During the visit of Bishop Sixbert Macumi and Clotilde from our companion Diocese of Buyé this week, Bishop Jane Alexander and Bishop Sixbert announced a new project to give more members of Buyé diocese access to clean drinking water.
The offertory collection from the service celebrating the 10th anniversary of Bishop Jane’s consecration in May will be used to improve natural water springs in the village of Kiziba in Mwumba County, Buyé.
Bishop Jane and her husband Tim Alexander last visited Buyé in March of 2017, when the country of Burundi was grappling with the effects of severe drought.
"Today was a day of contrasts,” she commented on social media at that time. “There are many blessings in the beauty of this country and of its people and their incredible faith. But it is also heartbreaking to see the effects of three failed harvests and famine conditions in parts of the diocese..."
“Our partnership with Buyé is a friendship and, last year when Tim and I were in Buyé, we were impressed once again with the work around providing enough water for people in the communities, particularly during that time of drought. People were going great distances to the nearest lake for drinking water. We have an opportunity to replenish work around a spring in the community of Kiziba and, just as God would have it, the collection from the service is almost enough to replenish this spring. (The remaining funds will come from Reach). I was blessed by the service - a great thanksgiving - and the thing about blessings is you don’t keep them for yourself, you give them away.”
“In Burundi we have much water,” said Bishop Sixbert, thanking Bishop Jane for her blessing on the people of Buyé diocese. “But it is not well managed. You can find animals, cows and goats, coming to drink water and also people coming to fetch water alongside the animals. Clean water does not have colour, but the water that people are drinking from the lakes in Burundi can be coloured green and that causes people, especially children, to suffer from worms. This project will help people to have clean water and be well.”

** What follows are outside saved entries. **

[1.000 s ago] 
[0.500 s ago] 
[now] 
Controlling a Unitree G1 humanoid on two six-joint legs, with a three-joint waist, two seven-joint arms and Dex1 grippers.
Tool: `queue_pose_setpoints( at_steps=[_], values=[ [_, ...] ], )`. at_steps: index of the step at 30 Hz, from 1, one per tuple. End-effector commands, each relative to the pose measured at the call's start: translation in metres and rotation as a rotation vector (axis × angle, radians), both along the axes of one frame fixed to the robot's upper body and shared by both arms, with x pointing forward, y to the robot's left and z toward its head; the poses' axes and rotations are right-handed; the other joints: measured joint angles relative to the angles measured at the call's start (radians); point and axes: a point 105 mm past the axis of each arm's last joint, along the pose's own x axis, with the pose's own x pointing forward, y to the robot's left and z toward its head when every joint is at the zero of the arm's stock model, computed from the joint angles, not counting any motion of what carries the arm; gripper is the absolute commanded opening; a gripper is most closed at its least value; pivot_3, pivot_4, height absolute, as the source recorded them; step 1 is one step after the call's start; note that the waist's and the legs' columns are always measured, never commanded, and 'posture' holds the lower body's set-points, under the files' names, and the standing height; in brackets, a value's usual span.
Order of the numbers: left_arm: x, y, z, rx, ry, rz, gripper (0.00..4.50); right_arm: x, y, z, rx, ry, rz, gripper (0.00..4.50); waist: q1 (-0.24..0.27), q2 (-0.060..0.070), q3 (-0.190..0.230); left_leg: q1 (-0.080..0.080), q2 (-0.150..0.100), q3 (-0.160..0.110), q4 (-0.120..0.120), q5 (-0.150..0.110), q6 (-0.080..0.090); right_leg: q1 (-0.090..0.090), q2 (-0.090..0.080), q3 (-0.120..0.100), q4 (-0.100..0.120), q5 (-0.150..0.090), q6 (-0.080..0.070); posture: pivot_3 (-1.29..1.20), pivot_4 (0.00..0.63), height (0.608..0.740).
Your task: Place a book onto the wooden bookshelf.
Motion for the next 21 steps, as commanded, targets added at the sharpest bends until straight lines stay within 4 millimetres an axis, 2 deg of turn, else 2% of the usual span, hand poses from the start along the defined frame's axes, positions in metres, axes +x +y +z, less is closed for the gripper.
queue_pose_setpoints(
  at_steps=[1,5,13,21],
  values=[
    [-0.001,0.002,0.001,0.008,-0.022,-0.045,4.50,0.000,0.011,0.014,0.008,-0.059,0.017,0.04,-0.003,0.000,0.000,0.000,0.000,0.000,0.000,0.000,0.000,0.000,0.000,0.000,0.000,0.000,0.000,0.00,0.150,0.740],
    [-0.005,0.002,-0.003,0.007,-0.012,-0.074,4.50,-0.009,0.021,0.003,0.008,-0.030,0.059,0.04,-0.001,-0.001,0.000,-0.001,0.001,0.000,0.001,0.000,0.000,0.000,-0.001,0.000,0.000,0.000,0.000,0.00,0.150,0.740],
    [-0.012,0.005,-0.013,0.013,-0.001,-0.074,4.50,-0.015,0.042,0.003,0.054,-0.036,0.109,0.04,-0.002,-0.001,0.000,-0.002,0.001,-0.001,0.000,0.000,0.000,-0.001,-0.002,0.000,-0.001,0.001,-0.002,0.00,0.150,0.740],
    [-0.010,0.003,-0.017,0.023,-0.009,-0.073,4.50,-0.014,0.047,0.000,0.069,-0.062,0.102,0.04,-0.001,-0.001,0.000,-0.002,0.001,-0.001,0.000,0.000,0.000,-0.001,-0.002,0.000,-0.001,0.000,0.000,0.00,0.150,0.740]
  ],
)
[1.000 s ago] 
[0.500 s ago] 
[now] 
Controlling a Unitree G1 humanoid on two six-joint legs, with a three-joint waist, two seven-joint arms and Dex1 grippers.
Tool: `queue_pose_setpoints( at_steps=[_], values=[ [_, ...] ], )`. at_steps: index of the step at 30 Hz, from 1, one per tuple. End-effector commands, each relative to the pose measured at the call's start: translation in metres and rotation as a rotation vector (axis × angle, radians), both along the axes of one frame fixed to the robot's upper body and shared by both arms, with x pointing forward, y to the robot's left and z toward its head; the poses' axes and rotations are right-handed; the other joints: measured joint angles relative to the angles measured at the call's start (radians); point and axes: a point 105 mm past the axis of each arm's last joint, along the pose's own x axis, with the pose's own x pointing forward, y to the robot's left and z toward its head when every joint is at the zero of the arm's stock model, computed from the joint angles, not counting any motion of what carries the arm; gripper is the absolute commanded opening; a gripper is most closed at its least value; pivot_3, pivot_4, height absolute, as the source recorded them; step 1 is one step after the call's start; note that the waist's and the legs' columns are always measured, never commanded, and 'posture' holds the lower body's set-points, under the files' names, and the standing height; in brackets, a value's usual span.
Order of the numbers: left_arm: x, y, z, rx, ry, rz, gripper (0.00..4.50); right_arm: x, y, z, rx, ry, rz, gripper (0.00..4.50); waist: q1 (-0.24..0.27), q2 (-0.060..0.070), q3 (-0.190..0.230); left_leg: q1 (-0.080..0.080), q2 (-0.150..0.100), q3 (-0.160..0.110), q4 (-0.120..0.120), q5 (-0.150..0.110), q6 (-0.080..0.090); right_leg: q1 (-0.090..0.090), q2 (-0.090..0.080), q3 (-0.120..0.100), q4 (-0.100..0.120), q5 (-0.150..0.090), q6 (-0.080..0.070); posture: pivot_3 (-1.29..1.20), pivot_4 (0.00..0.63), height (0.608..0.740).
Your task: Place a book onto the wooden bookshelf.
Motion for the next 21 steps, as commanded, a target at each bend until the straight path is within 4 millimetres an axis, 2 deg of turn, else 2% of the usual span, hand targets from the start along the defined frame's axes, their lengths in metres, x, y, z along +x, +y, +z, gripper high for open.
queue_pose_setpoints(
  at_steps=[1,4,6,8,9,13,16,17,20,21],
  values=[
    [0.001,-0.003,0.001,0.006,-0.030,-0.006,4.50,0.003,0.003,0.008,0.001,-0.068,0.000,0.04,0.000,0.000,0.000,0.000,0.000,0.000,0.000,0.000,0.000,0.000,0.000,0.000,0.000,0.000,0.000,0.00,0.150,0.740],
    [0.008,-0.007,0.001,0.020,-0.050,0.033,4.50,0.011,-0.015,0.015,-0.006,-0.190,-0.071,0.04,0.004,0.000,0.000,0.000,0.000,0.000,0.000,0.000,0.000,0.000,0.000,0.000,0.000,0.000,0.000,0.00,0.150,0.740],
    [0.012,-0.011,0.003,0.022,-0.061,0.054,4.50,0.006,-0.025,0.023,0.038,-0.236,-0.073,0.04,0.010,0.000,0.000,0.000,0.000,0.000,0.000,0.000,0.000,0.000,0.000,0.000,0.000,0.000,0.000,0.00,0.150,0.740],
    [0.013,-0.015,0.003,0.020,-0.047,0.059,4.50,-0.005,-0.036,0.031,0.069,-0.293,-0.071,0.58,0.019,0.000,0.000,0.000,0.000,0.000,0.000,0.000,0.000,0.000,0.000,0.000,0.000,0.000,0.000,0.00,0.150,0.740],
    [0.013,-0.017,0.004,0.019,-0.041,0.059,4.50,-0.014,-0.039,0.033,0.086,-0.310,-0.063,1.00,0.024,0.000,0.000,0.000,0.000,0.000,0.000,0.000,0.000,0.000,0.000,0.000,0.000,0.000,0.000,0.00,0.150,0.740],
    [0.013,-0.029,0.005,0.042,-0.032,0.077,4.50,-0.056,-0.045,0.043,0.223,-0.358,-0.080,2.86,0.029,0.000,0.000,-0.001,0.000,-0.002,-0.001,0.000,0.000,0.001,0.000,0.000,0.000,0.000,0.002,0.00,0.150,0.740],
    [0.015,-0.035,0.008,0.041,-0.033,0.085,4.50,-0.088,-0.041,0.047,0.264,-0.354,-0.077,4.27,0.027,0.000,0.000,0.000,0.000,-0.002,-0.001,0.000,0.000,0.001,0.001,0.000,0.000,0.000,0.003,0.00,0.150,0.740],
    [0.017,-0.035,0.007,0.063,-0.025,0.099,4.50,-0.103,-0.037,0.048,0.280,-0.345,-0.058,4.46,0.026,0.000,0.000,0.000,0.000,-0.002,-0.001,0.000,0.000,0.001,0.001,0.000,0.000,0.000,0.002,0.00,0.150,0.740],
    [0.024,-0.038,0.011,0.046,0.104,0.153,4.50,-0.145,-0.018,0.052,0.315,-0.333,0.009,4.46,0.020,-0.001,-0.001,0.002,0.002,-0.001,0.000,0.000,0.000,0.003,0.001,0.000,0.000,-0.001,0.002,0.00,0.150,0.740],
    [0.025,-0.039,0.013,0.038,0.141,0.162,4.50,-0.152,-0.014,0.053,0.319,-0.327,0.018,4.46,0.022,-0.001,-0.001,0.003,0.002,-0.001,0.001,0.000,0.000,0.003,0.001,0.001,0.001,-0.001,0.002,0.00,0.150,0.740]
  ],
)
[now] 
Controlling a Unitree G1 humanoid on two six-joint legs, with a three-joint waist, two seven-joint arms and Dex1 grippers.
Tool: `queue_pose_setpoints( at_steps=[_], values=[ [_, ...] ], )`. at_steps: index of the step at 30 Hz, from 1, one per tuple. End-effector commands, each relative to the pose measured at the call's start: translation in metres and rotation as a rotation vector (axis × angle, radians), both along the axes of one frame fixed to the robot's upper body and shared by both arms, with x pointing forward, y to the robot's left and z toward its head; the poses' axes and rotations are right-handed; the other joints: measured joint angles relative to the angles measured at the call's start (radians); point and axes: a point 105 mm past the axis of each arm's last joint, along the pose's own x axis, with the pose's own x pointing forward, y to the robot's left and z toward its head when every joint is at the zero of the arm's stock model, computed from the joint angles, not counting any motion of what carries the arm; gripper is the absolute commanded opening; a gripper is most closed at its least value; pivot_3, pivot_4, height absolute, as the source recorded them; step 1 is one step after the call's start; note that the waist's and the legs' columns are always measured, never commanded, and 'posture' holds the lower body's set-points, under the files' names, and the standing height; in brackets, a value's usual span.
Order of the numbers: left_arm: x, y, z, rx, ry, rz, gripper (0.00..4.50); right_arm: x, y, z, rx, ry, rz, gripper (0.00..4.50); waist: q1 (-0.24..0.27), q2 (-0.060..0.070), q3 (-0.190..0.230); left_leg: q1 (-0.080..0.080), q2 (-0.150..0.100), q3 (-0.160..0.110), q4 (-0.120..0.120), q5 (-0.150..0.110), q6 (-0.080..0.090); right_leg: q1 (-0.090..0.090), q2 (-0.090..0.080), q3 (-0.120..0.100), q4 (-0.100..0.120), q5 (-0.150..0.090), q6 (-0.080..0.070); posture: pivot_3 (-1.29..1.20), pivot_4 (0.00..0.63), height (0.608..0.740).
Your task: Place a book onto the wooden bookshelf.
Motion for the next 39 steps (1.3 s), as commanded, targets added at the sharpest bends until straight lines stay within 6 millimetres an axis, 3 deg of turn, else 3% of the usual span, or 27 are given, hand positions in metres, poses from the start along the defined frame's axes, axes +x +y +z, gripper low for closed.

Buyé diocesan secretary the Rev. Dominique Ciza also says that it is common for natural spring water - the primary source of drinking water for people in Buyé - to be polluted by erosion and livestock.
Burundi’s water infrastructure system was severely damaged by civil war, from 1993 to 2006, and clean water uncontaminated by bacteria and parasites is especially hard to get in rural areas. More than half of residents rely on lakes, rivers and swamps for their water.
To date, the Anglican Diocese of Buyé has constructed 30 natural water springs in Burundi’s Kirundo province, providing access to clean water for more than 11,000 people, and greatly reducing incidents of waterborne diseases.
According to Diocese of Edmonton Treasurer the Rev. John Gee, the cost of improving a spring is approximately $1,000 US. This investment ensures that a village will have a supply of clean water indefinitely. The springs have no moving parts and require no energy source and little maintenance. All that needs to be done is to add pipes, gravel filtration, and a concrete wellhead to an existing natural spring so that the water can be used without contamination.
“In other parts of Africa it can cost $30,000 or more to drill a well; the abundance of natural water in Burundi is a great blessing and makes it possible for a small investment to go a long way,” says Gee who visited the Kirundo spring while doing a practicum placement in Burundi in 2014.
“One of the main causes of child mortality and illness in Burundi is gastrointestinal diseases caused by contaminated water. By sponsoring one of these projects, a congregation or group can save children’s lives and earn the lasting gratitude of a whole village.”